[Up: Distributed Systems]
[Previous: High-Level Distribution] [Next: Evaluation]

Middleware

Both low-level and high-level approaches of abstracting distribution are limited in their usability. Low-level distribution platforms like PVM still require the developer to be concerned with many details of the interaction between components, like the synchronization and the packaging of complex data into simple transferable chunks. On the other hand, high-level platforms are, more or less by definition, tightly integrated in a particular programming environment and limited to one programming language. Before a distributed system can be implemented, developers must familiarize themselves with a new language's syntax constructs and programming paradigm.

The middleware approach lies in between. The idea is to extend an existing programming language by introducing a new layer ``in the middle,'' between the application and the network, that hides the complexity of communication and data transfer. To the developer, the invocation of a remote procedure should appear no different than the invocation of a local one. According to figure 2.1, middleware provides the distributed system with both a presentation and a session layer, automating the encoding and transfer of parameters.

Many middleware architectures exist; some in common use today are Remote Procedure Calls (RPC), the Common Object Request Broker Architecture (CORBA), the Distributed Component Object Model (DCOM) and Java Remote Method Invocations (RMI).

Java RMI [14] recycles many of the ideas introduced by RPC and CORBA but is tied to a single programming language. While being widely deployed today, the interest in RMI fades as CORBA is becoming a core feature of Java [69]. DCOM [54] is widespread in the Windows world, but proprietary in design. A comparison of CORBA and DCOM can be found in [44]. The other two, RPC and CORBA, are examined in greater detail.

Remote Procedure Call

Remote procedure calls (RPC) were proposed as early as 1975 [73], their history is documented in [68]. A first implementation appeared from Xerox in 1984 [6]. The following text describes Sun RPC, released by Sun Microsystems, Inc., which is the implementation in most widespread use today. A different RPC mechanism is available as part of the Open Software Foundation's Distributed Computing Environment (DCE RPC).

RPC allows the the implementation of Client/Server distributed systems: clients can connect to a remote server and invoke one of the services provided by the server. On both the client and the server side, the invocation of the remote service appears as a normal procedure call. The client can pass a number of parameters that are transferred to the server side. The service evaluates the parameters and returns a result, which is transferred back and returned as result from the remote procedure call.

**Figure 2.3:** Service Interface Description in the RPC Language
$\begin{figure} \hrule\vspace{3mm} \par\verbatiminput{include/account.x}\par\hrule\par\end{figure}$

In order to use remote procedure calls, the collection of services provided by a server program first has to be described using the RPC Language. Each server is assigned both a name and a unique program number, and all services are declared with their full parameter lists. The RPC Language provides both simple types like octets or integers, and complex types like structures, enumerations or sequences.

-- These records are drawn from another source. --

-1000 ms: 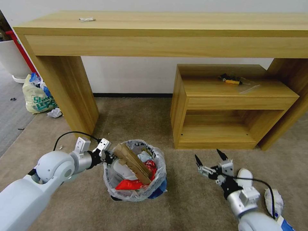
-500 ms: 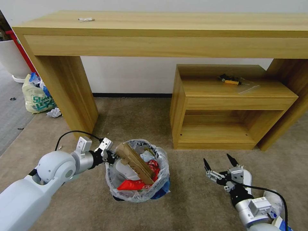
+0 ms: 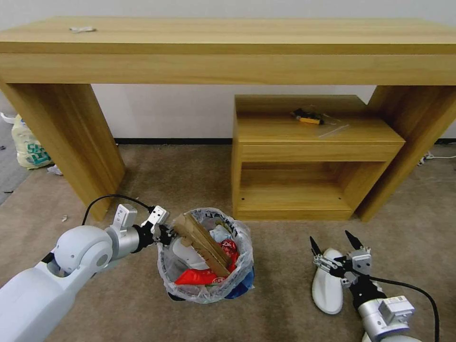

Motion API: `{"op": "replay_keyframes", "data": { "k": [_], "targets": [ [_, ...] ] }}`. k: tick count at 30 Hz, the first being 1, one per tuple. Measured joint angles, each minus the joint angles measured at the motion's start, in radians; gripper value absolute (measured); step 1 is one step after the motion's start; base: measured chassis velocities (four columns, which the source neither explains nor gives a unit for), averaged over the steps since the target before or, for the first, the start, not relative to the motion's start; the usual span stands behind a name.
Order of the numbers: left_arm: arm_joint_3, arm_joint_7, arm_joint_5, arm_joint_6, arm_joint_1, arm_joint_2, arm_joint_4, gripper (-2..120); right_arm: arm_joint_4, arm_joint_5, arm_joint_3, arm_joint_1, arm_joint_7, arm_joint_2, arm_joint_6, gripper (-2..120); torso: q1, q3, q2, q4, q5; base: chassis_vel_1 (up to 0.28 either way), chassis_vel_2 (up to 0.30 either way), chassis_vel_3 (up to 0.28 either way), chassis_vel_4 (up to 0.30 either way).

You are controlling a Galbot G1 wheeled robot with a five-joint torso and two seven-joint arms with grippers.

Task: Pick up the trash bin and place the garbage on the floor into it.

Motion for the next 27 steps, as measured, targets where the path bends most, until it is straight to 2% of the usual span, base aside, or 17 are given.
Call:
{"op": "replay_keyframes", "data": {
  "k": [4,6,7,10,14,16,21,27],
  "targets": [
    [0.001,-0.001,-0.001,0.000,0.002,0.000,-0.007,0,-0.028,0.037,0.020,-0.001,0.026,0.000,-0.044,100,0.000,0.000,0.000,-0.0001,-0.0003,-0.105,-0.108,0.122,0.105],
    [0.002,-0.003,-0.001,0.000,0.006,0.000,-0.010,0,-0.090,0.095,0.038,0.005,0.054,-0.005,-0.117,100,0.000,0.000,0.000,-0.0002,-0.0005,-0.032,-0.041,0.014,0.019],
    [0.002,-0.003,-0.001,0.000,0.006,0.000,-0.010,0,-0.090,0.095,0.038,0.005,0.054,-0.005,-0.117,100,0.000,0.000,0.000,-0.0002,-0.0005,0.000,0.000,0.000,0.000],
    [0.005,-0.005,0.001,0.000,0.008,-0.001,-0.011,0,-0.217,0.116,0.042,0.041,0.055,-0.010,-0.140,100,0.000,0.000,0.000,0.0001,-0.0005,0.000,0.000,0.000,0.000],
    [0.009,-0.005,0.002,0.000,0.009,-0.002,-0.011,0,-0.293,0.135,0.035,0.074,0.060,-0.011,-0.156,100,0.000,0.000,0.000,0.0001,-0.0004,0.000,0.000,0.000,0.000],
    [0.013,-0.005,0.002,0.000,0.007,-0.002,-0.010,0,-0.378,0.160,0.015,0.127,0.084,-0.012,-0.180,100,0.000,0.000,0.000,0.0000,-0.0003,0.000,0.000,0.000,0.000],
    [0.021,-0.004,0.003,0.000,0.003,-0.001,-0.002,0,-0.493,0.199,-0.037,0.218,0.112,-0.020,-0.213,100,0.000,0.000,0.000,0.0002,-0.0005,0.000,0.000,0.000,0.000],
    [0.024,-0.003,0.003,0.000,-0.002,0.000,0.005,0,-0.556,0.247,-0.102,0.286,0.152,-0.026,-0.274,98,0.000,0.000,0.000,0.0001,-0.0006,0.000,0.000,0.000,0.000]
  ]
}}
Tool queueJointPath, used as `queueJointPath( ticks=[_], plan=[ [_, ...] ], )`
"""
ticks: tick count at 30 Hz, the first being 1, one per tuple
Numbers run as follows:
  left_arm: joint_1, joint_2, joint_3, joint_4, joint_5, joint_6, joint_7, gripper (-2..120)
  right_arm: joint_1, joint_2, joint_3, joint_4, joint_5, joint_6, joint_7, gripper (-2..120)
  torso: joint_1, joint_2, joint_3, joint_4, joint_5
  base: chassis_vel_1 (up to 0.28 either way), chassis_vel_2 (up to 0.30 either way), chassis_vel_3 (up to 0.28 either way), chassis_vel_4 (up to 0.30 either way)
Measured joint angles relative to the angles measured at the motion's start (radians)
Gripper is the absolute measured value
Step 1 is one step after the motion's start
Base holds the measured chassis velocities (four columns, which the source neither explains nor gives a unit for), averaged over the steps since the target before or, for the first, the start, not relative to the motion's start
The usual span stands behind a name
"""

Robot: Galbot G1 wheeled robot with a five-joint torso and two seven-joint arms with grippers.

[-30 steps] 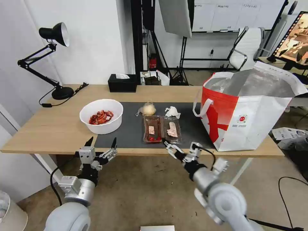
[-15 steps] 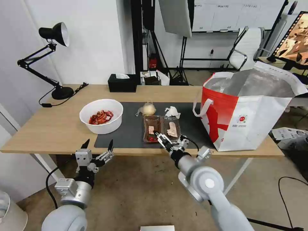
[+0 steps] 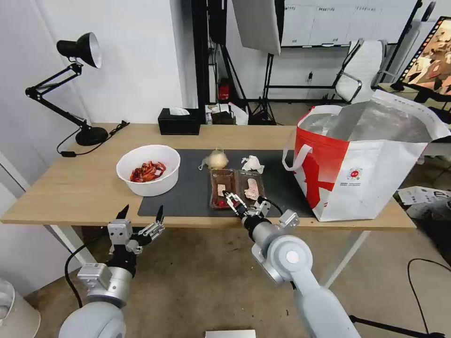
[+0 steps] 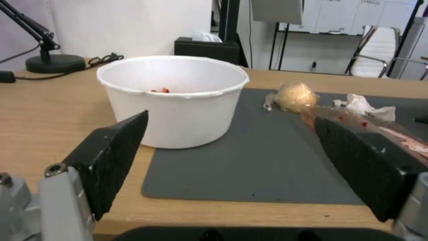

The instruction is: Pick up the trash from the table and place it into the takeout bag.

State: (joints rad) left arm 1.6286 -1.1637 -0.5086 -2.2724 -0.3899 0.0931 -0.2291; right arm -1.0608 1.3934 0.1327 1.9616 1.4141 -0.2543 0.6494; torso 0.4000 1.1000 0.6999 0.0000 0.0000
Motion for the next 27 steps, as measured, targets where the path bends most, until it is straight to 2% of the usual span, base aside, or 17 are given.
queueJointPath(
  ticks=[8,17,27],
  plan=[
    [-0.001,0.002,0.003,0.003,0.0,-0.004,0.0,100,0.011,0.021,0.006,-0.015,-0.007,0.015,0.022,100,0.0,0.0,0.0,0.0001,0.0,0.0,0.0,0.0,0.0],
    [0.007,0.001,0.008,0.006,0.001,-0.016,0.002,100,0.0,0.018,-0.001,-0.015,-0.136,0.062,-0.051,100,0.0,0.0,0.0,-0.0002,0.0,0.0,0.0,0.0,0.0],
    [0.013,0.002,0.003,0.007,0.002,-0.025,0.003,100,0.002,0.006,-0.018,-0.001,-0.248,0.064,-0.101,100,0.0,0.0,0.0,-0.0002,0.0,0.0,0.0,0.0,0.0]
  ],
)
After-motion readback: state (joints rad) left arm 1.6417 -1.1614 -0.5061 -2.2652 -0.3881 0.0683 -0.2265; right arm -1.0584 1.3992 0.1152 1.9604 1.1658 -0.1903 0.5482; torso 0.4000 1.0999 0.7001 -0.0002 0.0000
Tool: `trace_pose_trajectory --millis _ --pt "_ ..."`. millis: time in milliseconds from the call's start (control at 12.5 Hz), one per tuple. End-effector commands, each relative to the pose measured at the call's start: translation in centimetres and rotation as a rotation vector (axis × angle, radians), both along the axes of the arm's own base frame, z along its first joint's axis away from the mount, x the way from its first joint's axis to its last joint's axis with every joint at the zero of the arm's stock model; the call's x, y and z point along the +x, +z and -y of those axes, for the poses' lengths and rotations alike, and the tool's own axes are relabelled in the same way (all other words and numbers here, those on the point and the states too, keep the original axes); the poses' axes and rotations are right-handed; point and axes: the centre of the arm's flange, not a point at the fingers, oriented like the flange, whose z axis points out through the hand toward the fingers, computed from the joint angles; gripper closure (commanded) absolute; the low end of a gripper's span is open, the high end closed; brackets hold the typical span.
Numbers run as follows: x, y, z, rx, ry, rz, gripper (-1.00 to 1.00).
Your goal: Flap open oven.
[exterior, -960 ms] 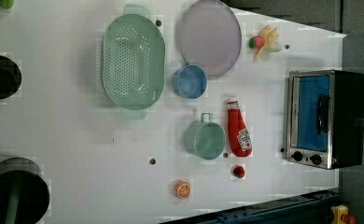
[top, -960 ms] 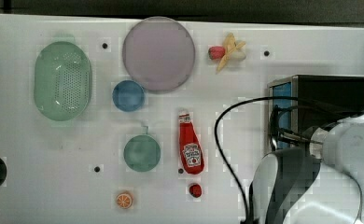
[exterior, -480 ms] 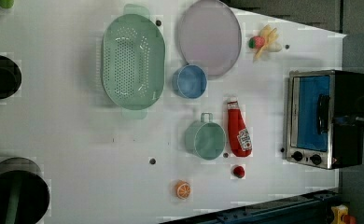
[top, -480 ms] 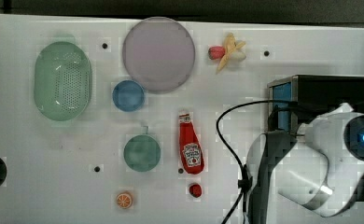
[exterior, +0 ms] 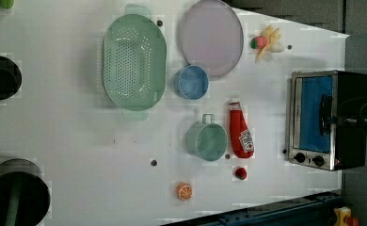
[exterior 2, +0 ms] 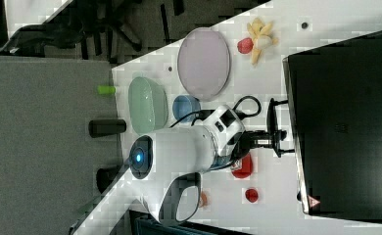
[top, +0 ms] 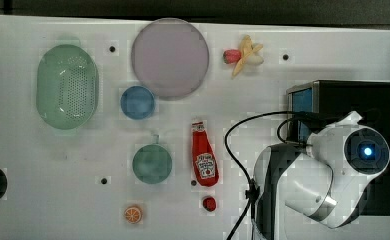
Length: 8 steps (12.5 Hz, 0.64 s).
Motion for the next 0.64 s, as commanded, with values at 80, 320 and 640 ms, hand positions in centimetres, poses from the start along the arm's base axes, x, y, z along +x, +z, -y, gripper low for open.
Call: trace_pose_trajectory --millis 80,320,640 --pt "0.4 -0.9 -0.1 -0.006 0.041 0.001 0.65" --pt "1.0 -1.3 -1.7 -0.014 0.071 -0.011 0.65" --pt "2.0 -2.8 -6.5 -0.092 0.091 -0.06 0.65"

The rpcgen program then reads an RPC Language file and produces both declarations and code for the C programming language. A header file contains C type definitions for all the types used in the RPC Language file, and two source code files containing a client stub and a server stub.

Before invoking services, however, client and server have to find each other using the portmapper (more recently called rpcbind), which is a permanently running daemon. The rpcgen-generated server stub code takes care of registering a server with the portmapper upon startup. Clients need to know a server's program number as contained in the RPC Language file and the name of the Internet host the server is running on. They then contact that host's portmapper, to acquire a client handle, which then serves as a server reference.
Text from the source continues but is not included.